The ritual of list making in our entertainment media has yielded few definitive surveys, but The A List
is the genuine article. Written with conviction, authority, and a refreshing diversity of styles by 41 members of the esteemed National Society of Film Critics, this compilation of 100 mini-essays endeavors to explain why these 107 films (accounting for a few appropriate couplings and trilogies) are required viewing for anyone to be "film literate." Debate is inevitable (Enter the Dragon
and Jailhouse Rock
created Bruce Lee and Elvis as icons--does that make them "essential" films?), but the inclusions are eloquently justified through personal anecdote, engaging analysis, and astute reassessment. International scope (the rise of Iranian cinema) and historical breadth (from Birth of a Nation
to L.A. Confidential
) prevent esoteric favoritism, but this enlightening collection remains idiosyncratic and, yes, essential.
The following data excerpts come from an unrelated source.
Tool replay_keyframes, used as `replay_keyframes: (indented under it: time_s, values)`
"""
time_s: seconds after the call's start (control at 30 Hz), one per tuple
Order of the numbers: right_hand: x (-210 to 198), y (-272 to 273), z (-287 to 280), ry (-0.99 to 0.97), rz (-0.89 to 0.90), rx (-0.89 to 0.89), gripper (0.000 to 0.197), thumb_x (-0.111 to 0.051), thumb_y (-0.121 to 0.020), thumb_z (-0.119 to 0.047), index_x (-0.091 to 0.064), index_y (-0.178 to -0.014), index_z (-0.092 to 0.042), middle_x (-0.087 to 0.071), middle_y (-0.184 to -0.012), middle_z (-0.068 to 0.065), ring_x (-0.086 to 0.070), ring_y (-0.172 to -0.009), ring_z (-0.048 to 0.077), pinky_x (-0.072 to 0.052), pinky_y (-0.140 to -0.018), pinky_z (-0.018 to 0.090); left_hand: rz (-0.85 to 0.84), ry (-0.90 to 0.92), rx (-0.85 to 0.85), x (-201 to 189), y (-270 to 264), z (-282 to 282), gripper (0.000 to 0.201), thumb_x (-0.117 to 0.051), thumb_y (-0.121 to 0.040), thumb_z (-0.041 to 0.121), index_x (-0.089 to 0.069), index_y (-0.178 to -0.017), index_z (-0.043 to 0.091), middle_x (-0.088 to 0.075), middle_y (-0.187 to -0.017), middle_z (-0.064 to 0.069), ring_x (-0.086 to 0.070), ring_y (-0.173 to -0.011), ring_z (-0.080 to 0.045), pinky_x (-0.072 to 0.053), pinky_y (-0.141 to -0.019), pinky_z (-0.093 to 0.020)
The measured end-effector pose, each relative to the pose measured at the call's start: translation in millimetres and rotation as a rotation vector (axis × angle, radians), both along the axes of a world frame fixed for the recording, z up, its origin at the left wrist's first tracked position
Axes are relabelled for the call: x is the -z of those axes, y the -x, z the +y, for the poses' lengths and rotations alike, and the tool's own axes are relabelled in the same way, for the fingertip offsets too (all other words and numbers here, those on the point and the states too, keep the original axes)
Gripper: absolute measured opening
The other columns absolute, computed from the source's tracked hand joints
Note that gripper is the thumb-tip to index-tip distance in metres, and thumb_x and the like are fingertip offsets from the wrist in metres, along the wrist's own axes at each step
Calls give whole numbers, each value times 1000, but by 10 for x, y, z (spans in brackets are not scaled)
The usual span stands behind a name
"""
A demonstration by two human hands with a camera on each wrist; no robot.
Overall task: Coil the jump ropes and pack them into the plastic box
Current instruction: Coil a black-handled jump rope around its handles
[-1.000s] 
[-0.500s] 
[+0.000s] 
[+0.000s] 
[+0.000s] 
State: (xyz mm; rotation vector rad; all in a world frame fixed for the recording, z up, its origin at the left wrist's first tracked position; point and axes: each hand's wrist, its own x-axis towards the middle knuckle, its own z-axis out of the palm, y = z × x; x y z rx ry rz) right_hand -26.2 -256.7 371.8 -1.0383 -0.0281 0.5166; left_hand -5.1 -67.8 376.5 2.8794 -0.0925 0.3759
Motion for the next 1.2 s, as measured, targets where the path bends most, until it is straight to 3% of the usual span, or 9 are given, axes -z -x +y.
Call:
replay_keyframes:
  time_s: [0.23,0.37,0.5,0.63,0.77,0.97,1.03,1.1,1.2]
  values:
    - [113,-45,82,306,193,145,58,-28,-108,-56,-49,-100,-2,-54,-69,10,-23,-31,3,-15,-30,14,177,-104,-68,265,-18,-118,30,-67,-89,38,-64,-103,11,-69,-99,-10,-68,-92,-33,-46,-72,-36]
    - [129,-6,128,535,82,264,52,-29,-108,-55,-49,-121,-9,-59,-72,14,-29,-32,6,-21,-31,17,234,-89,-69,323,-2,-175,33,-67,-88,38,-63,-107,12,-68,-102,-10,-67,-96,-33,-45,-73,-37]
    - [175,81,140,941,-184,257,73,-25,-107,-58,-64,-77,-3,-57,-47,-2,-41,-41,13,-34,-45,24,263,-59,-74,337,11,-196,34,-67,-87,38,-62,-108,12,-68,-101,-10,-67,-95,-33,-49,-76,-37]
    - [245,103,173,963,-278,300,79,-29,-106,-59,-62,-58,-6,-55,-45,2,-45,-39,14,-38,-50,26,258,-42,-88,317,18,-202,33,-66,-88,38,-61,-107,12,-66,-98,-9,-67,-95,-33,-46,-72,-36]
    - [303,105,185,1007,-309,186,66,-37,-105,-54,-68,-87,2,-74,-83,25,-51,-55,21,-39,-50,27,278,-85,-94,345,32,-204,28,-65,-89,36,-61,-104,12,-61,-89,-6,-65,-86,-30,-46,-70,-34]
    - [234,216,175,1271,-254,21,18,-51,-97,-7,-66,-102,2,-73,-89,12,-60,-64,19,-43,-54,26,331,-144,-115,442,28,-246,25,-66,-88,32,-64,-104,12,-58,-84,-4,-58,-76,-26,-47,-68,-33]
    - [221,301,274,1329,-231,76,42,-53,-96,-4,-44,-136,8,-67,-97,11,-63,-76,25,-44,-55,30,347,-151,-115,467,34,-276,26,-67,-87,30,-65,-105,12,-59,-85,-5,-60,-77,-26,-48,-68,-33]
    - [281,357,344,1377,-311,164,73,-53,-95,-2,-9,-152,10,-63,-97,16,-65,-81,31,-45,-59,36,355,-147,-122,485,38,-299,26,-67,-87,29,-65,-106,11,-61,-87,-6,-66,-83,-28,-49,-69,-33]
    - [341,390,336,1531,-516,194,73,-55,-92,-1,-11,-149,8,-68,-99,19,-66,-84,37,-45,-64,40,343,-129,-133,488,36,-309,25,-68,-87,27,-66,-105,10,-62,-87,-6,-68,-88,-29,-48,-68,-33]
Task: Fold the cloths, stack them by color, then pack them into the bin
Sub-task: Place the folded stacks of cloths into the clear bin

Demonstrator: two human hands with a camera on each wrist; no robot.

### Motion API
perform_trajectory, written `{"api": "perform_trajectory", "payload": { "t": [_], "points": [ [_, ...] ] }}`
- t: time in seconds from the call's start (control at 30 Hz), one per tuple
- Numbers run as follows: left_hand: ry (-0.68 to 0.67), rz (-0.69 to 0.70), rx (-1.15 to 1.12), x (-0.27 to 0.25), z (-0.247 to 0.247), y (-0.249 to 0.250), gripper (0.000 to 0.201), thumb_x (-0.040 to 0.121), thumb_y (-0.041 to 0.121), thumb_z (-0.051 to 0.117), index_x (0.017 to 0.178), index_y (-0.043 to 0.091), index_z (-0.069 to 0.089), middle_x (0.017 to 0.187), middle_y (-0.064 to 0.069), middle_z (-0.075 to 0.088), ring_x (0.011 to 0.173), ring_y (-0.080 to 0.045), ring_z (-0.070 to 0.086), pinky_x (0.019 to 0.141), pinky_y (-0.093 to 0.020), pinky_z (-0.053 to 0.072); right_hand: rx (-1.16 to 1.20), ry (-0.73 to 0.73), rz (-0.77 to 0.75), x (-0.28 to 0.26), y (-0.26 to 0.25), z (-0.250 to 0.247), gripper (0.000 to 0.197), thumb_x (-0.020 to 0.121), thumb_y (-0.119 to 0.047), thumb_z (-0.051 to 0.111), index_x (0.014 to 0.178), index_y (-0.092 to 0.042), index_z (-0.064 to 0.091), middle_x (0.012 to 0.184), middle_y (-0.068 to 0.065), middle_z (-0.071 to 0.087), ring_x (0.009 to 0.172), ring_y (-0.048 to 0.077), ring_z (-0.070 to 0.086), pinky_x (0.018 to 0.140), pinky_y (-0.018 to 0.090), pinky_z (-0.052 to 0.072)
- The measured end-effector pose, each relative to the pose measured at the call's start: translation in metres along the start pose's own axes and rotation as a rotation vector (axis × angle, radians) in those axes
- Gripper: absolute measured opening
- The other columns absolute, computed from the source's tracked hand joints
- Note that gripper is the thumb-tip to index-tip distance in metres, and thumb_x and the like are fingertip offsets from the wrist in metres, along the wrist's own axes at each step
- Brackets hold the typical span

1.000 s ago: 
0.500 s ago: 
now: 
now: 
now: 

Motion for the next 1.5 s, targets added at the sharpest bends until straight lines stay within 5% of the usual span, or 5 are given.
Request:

Reading these essays before and after seeing each film is encouraged; having them around for future reference is nothing less than a privilege. --Jeff Shannon
From Publishers Weekly
Perhaps it's the relative youth of the medium, but there's something about film that inspires the endless creation of lists. In the latest attempt at canon making, the National Society of Film Critics has compiled 100 of the most essential not necessarily best films of all time. Each choice is defended in a brief essay by a prominent critic like Peter Travers, Morris Dickstein or J. Hoberman. The films range from predictable giants Metropolis, 2001: A Space Odyssey, Bonnie and Clyde, Star Wars, The Godfather to more idiosyncratic selections like The Exorcist and Schindler's List. The critics convincingly argue that there is something artistically important about each of these pictures. The essays are often personal (with a refreshing absence of grandiloquent commentary), making the choices hard to dispute, even though heated debates are precisely what the book means to inspire. Dave Kehr's piece on Birth of a Nation and Eleanor Ringel's on Gone with the Wind show why these films, as racist as they are, deserve inclusion. Among the personal anecdotes is Roger Ebert's recollection of seeing The Battleship Potemkin, the classic Soviet revolutionary film, outdoors on a summer night in Michigan. While not every film lover will devour it cover to cover, these individual takes on old favorites make this good reading and a handy resource.